Nel caso in cui tu abbia valori di caratteri NA, esegui prima

Df[Df=='NA'] <- NA

per sostituirli con valori mancanti.


2
Grazie per la tua risposta veloce (questa è stata veloce)! In effetti, a causa della consegna csv dei dati, "NA" sono valori di caratteri e la tua seconda affermazione potrebbe essere molto utile. Puoi anche chiarire la tua prima affermazione? L'uso di rowSums () non è chiaro per me, poiché controllerò solo una particolare colonna (ce ne sono molte). Se quella particolare colonna (nell'esempio sarebbe la colonna Var2) ha una stringa di caratteri 'NA' (la sostituirò con la tua seconda istruzione), allora vorrei scegliere l'intera riga come parte del nuovo frame di dati .
Giovanni

@ John: aggiornato. Il punto è usare is.na, ho interpretato erroneamente che volevi controllare tutte le variabili.
Joris Meys

3
dovrebbe essere new_DF <- DF[is.na(DF$Var),], cioè sembra che ci sia una (parentesi extra dopo DF[?
PatrickT

39

NA è un valore speciale in R, non confondere il valore NA con la stringa "NA". A seconda del modo in cui i dati sono stati importati, le celle "NA" e "NULL" possono essere di vario tipo (il comportamento predefinito è convertire le stringhe "NA" in valori NA e lasciare le stringhe "NULL" così come sono).

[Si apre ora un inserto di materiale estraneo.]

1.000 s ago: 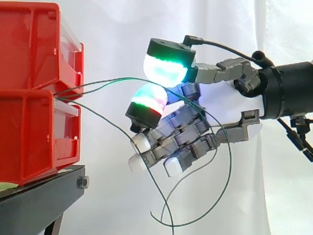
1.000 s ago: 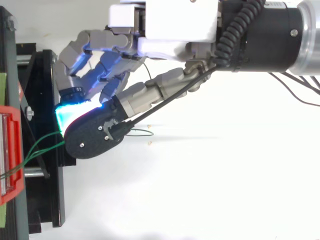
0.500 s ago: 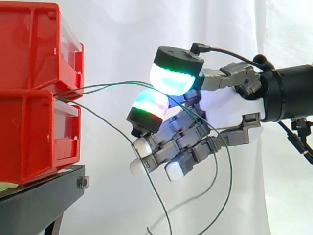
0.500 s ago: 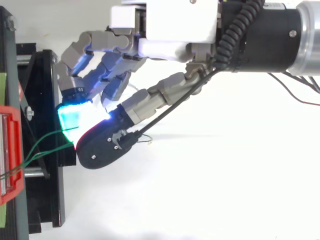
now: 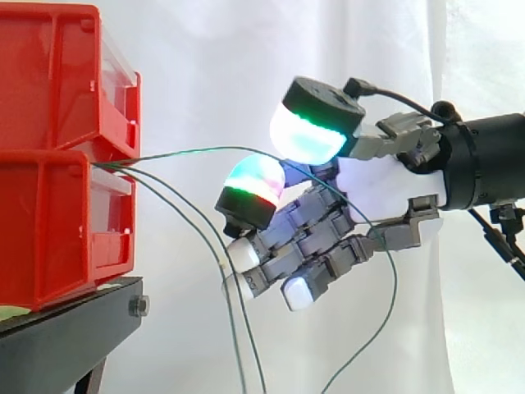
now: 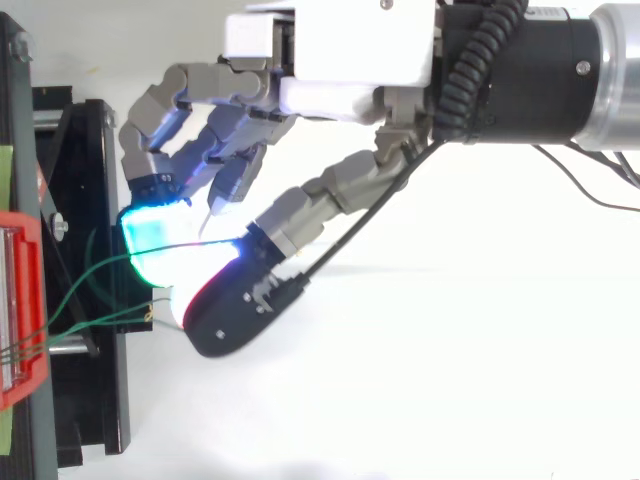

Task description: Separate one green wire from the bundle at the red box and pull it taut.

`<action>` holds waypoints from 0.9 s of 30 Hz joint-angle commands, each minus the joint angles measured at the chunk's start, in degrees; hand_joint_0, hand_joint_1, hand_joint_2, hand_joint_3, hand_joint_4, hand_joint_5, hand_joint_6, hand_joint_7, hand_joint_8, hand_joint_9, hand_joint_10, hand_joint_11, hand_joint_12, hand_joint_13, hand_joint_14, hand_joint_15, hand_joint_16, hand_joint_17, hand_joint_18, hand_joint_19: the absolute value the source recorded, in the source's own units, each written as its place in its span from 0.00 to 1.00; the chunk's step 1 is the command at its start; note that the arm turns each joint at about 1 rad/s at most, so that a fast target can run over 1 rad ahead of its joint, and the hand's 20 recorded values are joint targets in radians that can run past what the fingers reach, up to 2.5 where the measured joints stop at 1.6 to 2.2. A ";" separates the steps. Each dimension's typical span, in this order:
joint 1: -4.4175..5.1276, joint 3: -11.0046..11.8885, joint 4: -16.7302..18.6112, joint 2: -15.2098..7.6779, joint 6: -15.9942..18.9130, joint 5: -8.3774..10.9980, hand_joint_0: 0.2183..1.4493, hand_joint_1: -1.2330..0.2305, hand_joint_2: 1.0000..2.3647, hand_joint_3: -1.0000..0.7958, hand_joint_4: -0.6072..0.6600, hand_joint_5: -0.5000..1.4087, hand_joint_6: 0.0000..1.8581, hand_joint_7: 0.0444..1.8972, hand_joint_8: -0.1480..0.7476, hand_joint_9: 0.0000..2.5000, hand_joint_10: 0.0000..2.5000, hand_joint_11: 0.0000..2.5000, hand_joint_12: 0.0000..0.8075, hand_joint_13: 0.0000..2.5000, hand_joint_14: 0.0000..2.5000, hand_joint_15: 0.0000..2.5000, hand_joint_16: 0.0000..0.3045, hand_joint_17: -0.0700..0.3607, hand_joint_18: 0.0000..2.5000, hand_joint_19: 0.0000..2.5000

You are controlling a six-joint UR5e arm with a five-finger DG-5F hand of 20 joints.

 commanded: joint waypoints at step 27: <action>-1.48 1.36 -0.36 0.00 0.00 -2.19 0.34 0.28 0.01 0.39 0.62 0.15 0.48 0.49 0.51 0.30 0.00 0.18 0.37 0.29 0.00 0.08 0.15 0.41 0.34 0.13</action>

Se usi read.table () o read.csv (), dovresti considerare l'argomento "na.strings" per eseguire un'importazione pulita dei dati e lavorare sempre con valori R NA reali.

Un esempio, lavorando in entrambi i casi celle "NULL" e "NA":

DF <- read.csv("file.csv", na.strings=c("NA", "NULL"))
new_DF <- subset(DF, is.na(DF$Var2))

1
Grazie per la tua risposta. Se ho capito bene la prima affermazione farebbe lo stesso di Df [Df == 'NA'] <- NA nell'esempio di Joris? La (piccola) differenza quindi sarebbe che è fatto nella tua dichiarazione direttamente all'inizio, quando viene creato il frame di dati (questo è un metodo di programmazione molto pulito e quindi mi piace).
Giovanni

Esattamente. Joris ha suggerito di sostituire manualmente le stringhe "NA" con valori NA, qui suggerisco solo di utilizzare la caratteristica "na.strings" di read.table () per ottenere lo stesso scopo.
maressyl

La risposta di Joris è in realtà il modo "preferito" per realizzare questa impresa (se stai scrivendo questo in una sceneggiatura). Vedi: stackoverflow.com/questions/9860090/…
Jonathan

@ Jonathan: Due idee distinte qui, l'argomento che citi dice "[" dovrebbe essere preferito su "subset", ma stavamo parlando dell'argomento "na.strings" in read.table (), il mio sottoinsieme era qui solo per visualizzare gli effetti.
maressyl

32

complete.casesTRUEquando tutti i valori in una riga non lo sonoNA

DF[!complete.cases(DF), ]

11
new_data <- data %>% filter_all(any_vars(is.na(.))) 

Questo dovrebbe creare un nuovo data frame ( new_data) con solo i valori mancanti in esso.

Funziona meglio per tenere traccia dei valori che potresti successivamente eliminare perché avevano alcune colonne con osservazioni mancanti (NA).


3

Prova a cambiare questo:

new_DF<-dplyr::filter(DF,is.na(Var2)) 

Potresti spiegare perché funziona, cosa fa ecc.?
csilk

new_DF <-dplyr :: filter (DF, is.na (Var2)) fondamentalmente usa la funzione di filtro del pacchetto dplyr e filtra qualsiasi osservazione nella colonna Var2 che soddisfi la condizione is.na cioè scelgono tutte le osservazioni con NA
drhnis

1
Più piacevolmente espresso come DF %>% filter(is.na(Var2))dopo library(dplyr).
Joe

-1

Stampa tutte le righe con dati NA:

tmp <- data.frame(c(1,2,3),c(4,NA,5));
tmp[round(which(is.na(tmp))/ncol(tmp)),]

@ZheyuanLi Se non ti piace la risposta, votala semplicemente per difetto. Modificare la risposta per consigliare di contrassegnare NON è l'azione appropriata. Lascia un commento se ne senti il ​​bisogno.
Manfred Radlwimmer
Utilizzando il nostro sito, riconosci di aver letto e compreso le nostre Informativa sui cookie e Informativa sulla privacy.
Licensed under cc by-sa 3.0 with attribution required.